The pictures must be left out, while the rest of the data is copied exactly.

[[ DATA EXTRACTS, beginning ]]

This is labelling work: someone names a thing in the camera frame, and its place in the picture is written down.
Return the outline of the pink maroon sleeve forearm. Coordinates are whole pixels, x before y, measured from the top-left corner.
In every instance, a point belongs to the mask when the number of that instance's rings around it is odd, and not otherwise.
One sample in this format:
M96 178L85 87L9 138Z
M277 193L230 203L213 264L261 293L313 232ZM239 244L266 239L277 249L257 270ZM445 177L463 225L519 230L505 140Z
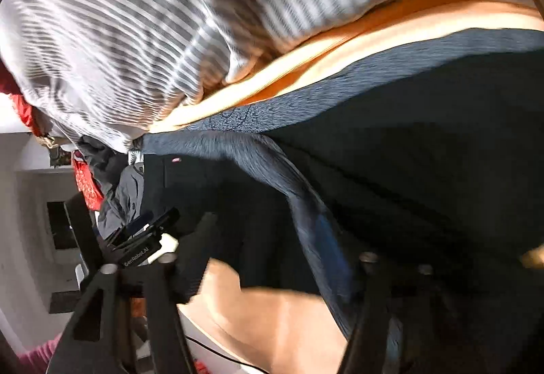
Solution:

[[ DATA EXTRACTS, end ]]

ANSWER AREA:
This is labelling work: someone names a thing in the camera frame, and its place in the picture is written down.
Return the outline of the pink maroon sleeve forearm. Coordinates are whole pixels, x before y, measured from the top-left corner.
In every instance, a point belongs to the mask when the number of that instance's rings around it is odd, and not otherwise.
One sample in this format:
M96 178L85 87L9 138Z
M277 193L230 203L213 264L261 293L313 232ZM239 244L266 239L277 249L257 270ZM445 177L463 225L519 230L505 140Z
Solution:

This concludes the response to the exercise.